Alla fine di un progetto, tra la stanchezza dei report finali e la nostalgia dei saluti, il bilancio per un progettista è quasi sempre in attivo. “Ho imparato che anche organizzazioni molto piccole possono generare un impatto europeo importante quando lavorano insieme”, conclude Lucia. “Ogni progetto europeo è impegnativo, ma restituisce moltissimo, sia a livello professionale che umano. Lo rifarei?

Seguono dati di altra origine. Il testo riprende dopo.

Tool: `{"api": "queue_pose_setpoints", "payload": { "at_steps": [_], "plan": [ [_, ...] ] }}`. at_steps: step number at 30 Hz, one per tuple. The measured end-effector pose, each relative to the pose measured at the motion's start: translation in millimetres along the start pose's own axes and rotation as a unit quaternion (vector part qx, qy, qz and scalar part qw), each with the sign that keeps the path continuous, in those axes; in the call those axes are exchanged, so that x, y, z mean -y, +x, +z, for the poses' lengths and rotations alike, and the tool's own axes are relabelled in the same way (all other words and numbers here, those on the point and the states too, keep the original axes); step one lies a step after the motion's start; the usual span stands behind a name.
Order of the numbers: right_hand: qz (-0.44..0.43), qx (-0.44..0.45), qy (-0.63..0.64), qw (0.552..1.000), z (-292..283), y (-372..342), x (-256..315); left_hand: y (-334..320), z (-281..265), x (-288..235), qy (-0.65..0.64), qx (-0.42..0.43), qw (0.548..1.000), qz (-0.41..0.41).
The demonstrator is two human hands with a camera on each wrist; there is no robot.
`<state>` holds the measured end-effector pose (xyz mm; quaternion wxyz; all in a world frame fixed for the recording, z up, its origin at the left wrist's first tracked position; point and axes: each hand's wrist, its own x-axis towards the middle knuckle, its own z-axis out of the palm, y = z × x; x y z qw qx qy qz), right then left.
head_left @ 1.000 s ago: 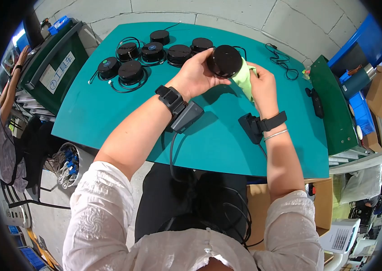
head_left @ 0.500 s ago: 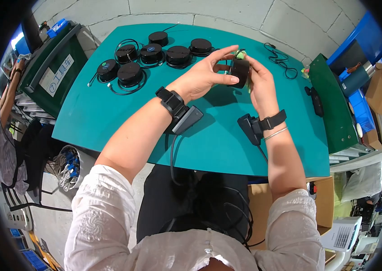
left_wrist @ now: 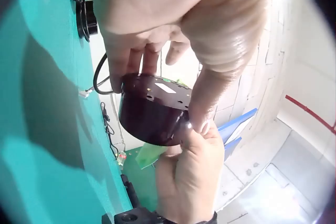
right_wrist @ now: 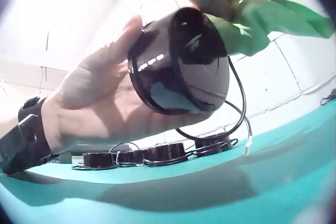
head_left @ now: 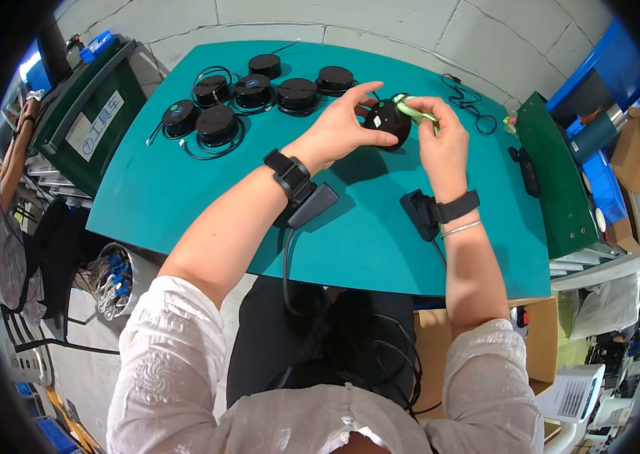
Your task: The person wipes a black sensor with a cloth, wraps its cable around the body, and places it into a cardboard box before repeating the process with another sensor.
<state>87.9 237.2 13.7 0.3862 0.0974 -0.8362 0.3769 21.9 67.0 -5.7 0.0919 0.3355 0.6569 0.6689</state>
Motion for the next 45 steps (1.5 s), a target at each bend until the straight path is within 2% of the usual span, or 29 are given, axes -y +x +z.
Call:
{"api": "queue_pose_setpoints", "payload": {
  "at_steps": [2,7,9,11,13,14,16,17,18,19,20,21,23,24,25,27,29,31,32,33,36,38,39,41,42,43,45],
  "plan": [
    [0.003,0.009,-0.005,1.000,1,-1,6,2,-3,4,0.030,-0.027,0.999,0.001],
    [-0.056,0.054,0.030,0.996,6,-3,16,4,-8,4,-0.028,-0.091,0.995,-0.037],
    [-0.066,0.064,0.019,0.996,5,-3,17,3,-12,5,-0.034,-0.089,0.995,-0.028],
    [0.009,0.077,0.103,0.992,6,-3,19,2,-13,6,-0.186,-0.097,0.977,-0.036],
    [0.016,0.075,0.148,0.986,8,-2,12,2,-10,8,-0.195,-0.101,0.975,-0.044],
    [0.022,0.074,0.194,0.978,9,-2,9,1,-6,10,-0.264,-0.096,0.958,-0.058],
    [-0.006,0.090,0.157,0.983,6,-2,6,3,-7,13,-0.388,-0.070,0.914,-0.093],
    [-0.035,0.107,0.122,0.986,4,-2,5,5,-9,14,-0.387,-0.068,0.915,-0.095],
    [-0.033,0.104,0.122,0.987,6,-3,3,6,-12,15,-0.429,-0.052,0.897,-0.088],
    [-0.047,0.123,0.067,0.989,9,-5,1,8,-15,17,-0.471,-0.037,0.878,-0.081],
    [-0.061,0.142,0.012,0.988,12,-6,-1,10,-20,17,-0.464,-0.046,0.881,-0.084],
    [-0.060,0.141,0.012,0.988,14,-6,-9,9,-18,13,-0.463,-0.046,0.881,-0.085],
    [0.060,0.084,0.042,0.994,14,-3,-25,7,-16,3,-0.493,-0.038,0.865,-0.082],
    [0.127,0.063,0.122,0.982,7,-2,-19,6,-17,-2,-0.510,-0.008,0.856,-0.085],
    [0.127,0.065,0.121,0.982,4,0,-18,5,-17,-1,-0.512,-0.009,0.855,-0.084],
    [0.107,-0.075,0.315,0.940,2,7,-16,5,-15,0,-0.525,0.036,0.846,-0.089],
    [0.096,-0.067,0.339,0.933,1,7,-6,6,-10,2,-0.523,0.015,0.847,-0.092],
    [-0.028,0.076,0.287,0.955,10,0,6,4,-10,3,-0.519,-0.007,0.849,-0.098],
    [-0.075,0.095,0.122,0.985,10,-5,15,3,-11,3,-0.501,0.014,0.860,-0.099],
    [-0.076,0.113,0.116,0.984,11,-7,15,2,-11,3,-0.483,0.035,0.869,-0.100],
    [-0.066,0.092,0.096,0.989,8,-1,2,4,-10,8,-0.484,0.053,0.867,-0.103],
    [0.017,0.021,0.117,0.993,8,0,-9,4,-8,10,-0.481,0.081,0.867,-0.100],
    [0.016,0.019,0.116,0.993,7,0,-7,3,-6,8,-0.481,0.083,0.867,-0.100],
    [-0.034,0.025,0.078,0.996,5,-1,2,1,-6,4,-0.487,0.049,0.866,-0.099],
    [-0.075,0.056,0.080,0.992,5,0,5,3,-8,6,-0.506,0.051,0.856,-0.092],
    [-0.117,0.101,0.045,0.987,4,-2,11,4,-13,9,-0.509,0.089,0.853,-0.071],
    [-0.219,0.103,0.002,0.970,12,-2,17,2,-15,10,-0.459,0.038,0.882,-0.096]
  ]
}}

Assolutamente sì”. E a chi guarda a questo mondo con timore, il consiglio dell’esperta è di abbattere i pregiudizi: “Non pensate che i progetti europei siano qualcosa di distante, astronomico o riservato solo a una cerchia ristretta di esperti. Tutti possono partecipare. Sono opportunità concrete, reali e accessibili di crescita personale e professionale”.